▸ **Task prompt**
Write the entries below again, precisely as they appear.

= Beginning of Section =

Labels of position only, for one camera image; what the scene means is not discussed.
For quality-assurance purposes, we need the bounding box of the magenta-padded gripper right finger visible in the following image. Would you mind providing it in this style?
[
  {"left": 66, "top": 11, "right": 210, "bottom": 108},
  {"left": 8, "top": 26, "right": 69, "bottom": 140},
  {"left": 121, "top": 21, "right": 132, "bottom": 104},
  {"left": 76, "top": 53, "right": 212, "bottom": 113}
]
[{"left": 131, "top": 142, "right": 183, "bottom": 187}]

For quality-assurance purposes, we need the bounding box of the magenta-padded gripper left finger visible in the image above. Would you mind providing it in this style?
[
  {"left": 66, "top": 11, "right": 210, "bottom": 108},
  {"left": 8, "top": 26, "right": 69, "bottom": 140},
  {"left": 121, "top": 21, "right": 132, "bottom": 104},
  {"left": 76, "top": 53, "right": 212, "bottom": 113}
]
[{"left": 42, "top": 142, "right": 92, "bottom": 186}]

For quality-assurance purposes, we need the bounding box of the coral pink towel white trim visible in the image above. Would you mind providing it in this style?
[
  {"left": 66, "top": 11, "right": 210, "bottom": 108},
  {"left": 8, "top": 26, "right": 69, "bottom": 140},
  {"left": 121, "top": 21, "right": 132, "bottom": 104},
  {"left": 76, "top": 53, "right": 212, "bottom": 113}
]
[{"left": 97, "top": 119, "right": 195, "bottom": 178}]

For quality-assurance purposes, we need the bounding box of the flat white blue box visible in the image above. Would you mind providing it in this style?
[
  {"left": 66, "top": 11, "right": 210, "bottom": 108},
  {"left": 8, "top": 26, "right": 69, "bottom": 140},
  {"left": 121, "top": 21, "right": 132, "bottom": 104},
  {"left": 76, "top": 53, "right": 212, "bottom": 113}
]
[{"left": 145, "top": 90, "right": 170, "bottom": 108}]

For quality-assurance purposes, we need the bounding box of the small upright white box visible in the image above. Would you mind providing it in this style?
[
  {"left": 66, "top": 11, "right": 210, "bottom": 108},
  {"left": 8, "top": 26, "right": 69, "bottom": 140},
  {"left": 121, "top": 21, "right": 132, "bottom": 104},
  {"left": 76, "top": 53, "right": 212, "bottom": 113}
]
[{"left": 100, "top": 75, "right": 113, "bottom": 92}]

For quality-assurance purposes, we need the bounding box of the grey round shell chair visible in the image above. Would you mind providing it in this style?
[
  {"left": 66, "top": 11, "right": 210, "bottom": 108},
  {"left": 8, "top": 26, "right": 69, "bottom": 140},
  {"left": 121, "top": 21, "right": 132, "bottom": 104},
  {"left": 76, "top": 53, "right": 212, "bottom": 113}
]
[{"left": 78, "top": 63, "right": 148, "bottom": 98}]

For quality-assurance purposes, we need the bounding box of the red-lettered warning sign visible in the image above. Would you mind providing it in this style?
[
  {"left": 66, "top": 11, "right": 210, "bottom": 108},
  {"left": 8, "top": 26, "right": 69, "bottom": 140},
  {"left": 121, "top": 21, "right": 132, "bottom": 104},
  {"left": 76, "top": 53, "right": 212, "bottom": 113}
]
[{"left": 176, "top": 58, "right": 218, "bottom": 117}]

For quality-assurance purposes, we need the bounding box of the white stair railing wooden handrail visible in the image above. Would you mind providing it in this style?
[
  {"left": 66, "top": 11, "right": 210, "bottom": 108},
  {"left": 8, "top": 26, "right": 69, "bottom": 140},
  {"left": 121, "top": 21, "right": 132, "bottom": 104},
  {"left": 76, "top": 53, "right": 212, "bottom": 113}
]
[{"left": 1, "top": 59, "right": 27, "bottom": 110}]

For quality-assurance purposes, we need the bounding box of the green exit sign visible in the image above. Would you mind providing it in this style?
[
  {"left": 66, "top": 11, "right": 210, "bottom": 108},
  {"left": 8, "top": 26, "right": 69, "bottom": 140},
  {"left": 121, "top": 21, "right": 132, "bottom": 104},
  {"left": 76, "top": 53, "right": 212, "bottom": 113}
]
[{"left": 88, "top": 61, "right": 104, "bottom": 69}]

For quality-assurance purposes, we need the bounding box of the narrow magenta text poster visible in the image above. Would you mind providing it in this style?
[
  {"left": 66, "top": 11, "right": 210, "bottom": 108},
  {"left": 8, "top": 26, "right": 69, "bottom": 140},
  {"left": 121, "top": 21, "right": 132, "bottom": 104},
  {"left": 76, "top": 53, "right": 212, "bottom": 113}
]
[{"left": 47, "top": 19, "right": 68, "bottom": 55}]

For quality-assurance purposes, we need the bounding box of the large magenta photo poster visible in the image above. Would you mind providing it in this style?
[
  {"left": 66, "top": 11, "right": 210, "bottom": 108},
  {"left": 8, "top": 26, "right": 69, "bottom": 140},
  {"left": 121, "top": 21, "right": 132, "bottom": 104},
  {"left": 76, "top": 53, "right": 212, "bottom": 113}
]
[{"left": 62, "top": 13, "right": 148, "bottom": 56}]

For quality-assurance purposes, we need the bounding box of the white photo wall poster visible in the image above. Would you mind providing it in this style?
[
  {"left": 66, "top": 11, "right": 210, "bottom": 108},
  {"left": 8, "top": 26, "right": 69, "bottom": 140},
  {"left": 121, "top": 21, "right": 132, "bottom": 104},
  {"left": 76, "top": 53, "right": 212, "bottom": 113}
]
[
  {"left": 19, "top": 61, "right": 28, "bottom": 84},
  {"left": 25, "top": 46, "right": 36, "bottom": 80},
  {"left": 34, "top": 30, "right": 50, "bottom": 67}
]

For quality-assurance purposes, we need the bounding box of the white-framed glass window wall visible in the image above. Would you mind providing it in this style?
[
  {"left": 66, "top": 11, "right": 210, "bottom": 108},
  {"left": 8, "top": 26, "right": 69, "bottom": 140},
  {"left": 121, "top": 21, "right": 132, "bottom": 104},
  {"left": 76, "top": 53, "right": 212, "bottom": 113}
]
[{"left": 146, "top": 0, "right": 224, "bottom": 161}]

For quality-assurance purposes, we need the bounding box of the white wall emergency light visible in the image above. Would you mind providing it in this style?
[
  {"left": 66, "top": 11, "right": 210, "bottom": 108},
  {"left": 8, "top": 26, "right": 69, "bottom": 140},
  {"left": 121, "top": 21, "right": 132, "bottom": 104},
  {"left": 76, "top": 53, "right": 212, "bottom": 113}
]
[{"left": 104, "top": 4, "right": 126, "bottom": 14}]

= End of Section =

▸ **Written answer**
Labels of position only, for one camera image; what the scene means is not discussed.
For quality-assurance purposes, we need the bounding box of the magenta-padded gripper right finger visible in the following image. Would you mind providing it in this style?
[
  {"left": 66, "top": 11, "right": 210, "bottom": 108},
  {"left": 8, "top": 26, "right": 69, "bottom": 140},
  {"left": 121, "top": 21, "right": 132, "bottom": 104},
  {"left": 76, "top": 53, "right": 212, "bottom": 113}
]
[{"left": 131, "top": 142, "right": 183, "bottom": 187}]

For quality-assurance purposes, we need the bounding box of the magenta-padded gripper left finger visible in the image above. Would you mind providing it in this style?
[
  {"left": 66, "top": 11, "right": 210, "bottom": 108},
  {"left": 8, "top": 26, "right": 69, "bottom": 140},
  {"left": 121, "top": 21, "right": 132, "bottom": 104},
  {"left": 76, "top": 53, "right": 212, "bottom": 113}
]
[{"left": 42, "top": 142, "right": 92, "bottom": 186}]

For quality-assurance purposes, we need the bounding box of the coral pink towel white trim visible in the image above. Would you mind providing it in this style?
[
  {"left": 66, "top": 11, "right": 210, "bottom": 108},
  {"left": 8, "top": 26, "right": 69, "bottom": 140},
  {"left": 121, "top": 21, "right": 132, "bottom": 104},
  {"left": 76, "top": 53, "right": 212, "bottom": 113}
]
[{"left": 97, "top": 119, "right": 195, "bottom": 178}]

For quality-assurance purposes, we need the bounding box of the flat white blue box visible in the image above. Would you mind providing it in this style?
[
  {"left": 66, "top": 11, "right": 210, "bottom": 108},
  {"left": 8, "top": 26, "right": 69, "bottom": 140},
  {"left": 121, "top": 21, "right": 132, "bottom": 104},
  {"left": 76, "top": 53, "right": 212, "bottom": 113}
]
[{"left": 145, "top": 90, "right": 170, "bottom": 108}]

For quality-assurance purposes, we need the bounding box of the small upright white box visible in the image above. Would you mind providing it in this style?
[
  {"left": 66, "top": 11, "right": 210, "bottom": 108},
  {"left": 8, "top": 26, "right": 69, "bottom": 140},
  {"left": 121, "top": 21, "right": 132, "bottom": 104},
  {"left": 76, "top": 53, "right": 212, "bottom": 113}
]
[{"left": 100, "top": 75, "right": 113, "bottom": 92}]

For quality-assurance purposes, we need the bounding box of the grey round shell chair visible in the image above. Would you mind providing it in this style?
[
  {"left": 66, "top": 11, "right": 210, "bottom": 108},
  {"left": 8, "top": 26, "right": 69, "bottom": 140},
  {"left": 121, "top": 21, "right": 132, "bottom": 104},
  {"left": 76, "top": 53, "right": 212, "bottom": 113}
]
[{"left": 78, "top": 63, "right": 148, "bottom": 98}]

For quality-assurance purposes, we need the bounding box of the red-lettered warning sign visible in the image above. Would you mind providing it in this style?
[
  {"left": 66, "top": 11, "right": 210, "bottom": 108},
  {"left": 8, "top": 26, "right": 69, "bottom": 140},
  {"left": 121, "top": 21, "right": 132, "bottom": 104},
  {"left": 76, "top": 53, "right": 212, "bottom": 113}
]
[{"left": 176, "top": 58, "right": 218, "bottom": 117}]

For quality-assurance purposes, we need the bounding box of the white stair railing wooden handrail visible in the image above. Would you mind providing it in this style?
[
  {"left": 66, "top": 11, "right": 210, "bottom": 108},
  {"left": 8, "top": 26, "right": 69, "bottom": 140},
  {"left": 121, "top": 21, "right": 132, "bottom": 104},
  {"left": 76, "top": 53, "right": 212, "bottom": 113}
]
[{"left": 1, "top": 59, "right": 27, "bottom": 110}]

For quality-assurance purposes, we need the bounding box of the green exit sign visible in the image above. Would you mind providing it in this style?
[
  {"left": 66, "top": 11, "right": 210, "bottom": 108},
  {"left": 8, "top": 26, "right": 69, "bottom": 140},
  {"left": 121, "top": 21, "right": 132, "bottom": 104},
  {"left": 76, "top": 53, "right": 212, "bottom": 113}
]
[{"left": 88, "top": 61, "right": 104, "bottom": 69}]

For quality-assurance purposes, we need the bounding box of the narrow magenta text poster visible in the image above. Would you mind providing it in this style?
[
  {"left": 66, "top": 11, "right": 210, "bottom": 108},
  {"left": 8, "top": 26, "right": 69, "bottom": 140},
  {"left": 121, "top": 21, "right": 132, "bottom": 104},
  {"left": 76, "top": 53, "right": 212, "bottom": 113}
]
[{"left": 47, "top": 19, "right": 68, "bottom": 55}]

For quality-assurance purposes, we need the bounding box of the large magenta photo poster visible in the image above. Would you mind providing it in this style?
[
  {"left": 66, "top": 11, "right": 210, "bottom": 108},
  {"left": 8, "top": 26, "right": 69, "bottom": 140},
  {"left": 121, "top": 21, "right": 132, "bottom": 104},
  {"left": 76, "top": 53, "right": 212, "bottom": 113}
]
[{"left": 62, "top": 13, "right": 148, "bottom": 56}]

For quality-assurance purposes, we need the bounding box of the white photo wall poster visible in the image above. Would you mind providing it in this style?
[
  {"left": 66, "top": 11, "right": 210, "bottom": 108},
  {"left": 8, "top": 26, "right": 69, "bottom": 140},
  {"left": 121, "top": 21, "right": 132, "bottom": 104},
  {"left": 76, "top": 53, "right": 212, "bottom": 113}
]
[
  {"left": 19, "top": 61, "right": 28, "bottom": 84},
  {"left": 25, "top": 46, "right": 36, "bottom": 80},
  {"left": 34, "top": 30, "right": 50, "bottom": 67}
]

For quality-assurance purposes, we need the bounding box of the white-framed glass window wall visible in the image above. Would you mind providing it in this style?
[
  {"left": 66, "top": 11, "right": 210, "bottom": 108},
  {"left": 8, "top": 26, "right": 69, "bottom": 140},
  {"left": 121, "top": 21, "right": 132, "bottom": 104},
  {"left": 76, "top": 53, "right": 212, "bottom": 113}
]
[{"left": 146, "top": 0, "right": 224, "bottom": 161}]

For quality-assurance purposes, we need the bounding box of the white wall emergency light visible in the image above. Would you mind providing it in this style?
[
  {"left": 66, "top": 11, "right": 210, "bottom": 108},
  {"left": 8, "top": 26, "right": 69, "bottom": 140},
  {"left": 121, "top": 21, "right": 132, "bottom": 104},
  {"left": 76, "top": 53, "right": 212, "bottom": 113}
]
[{"left": 104, "top": 4, "right": 126, "bottom": 14}]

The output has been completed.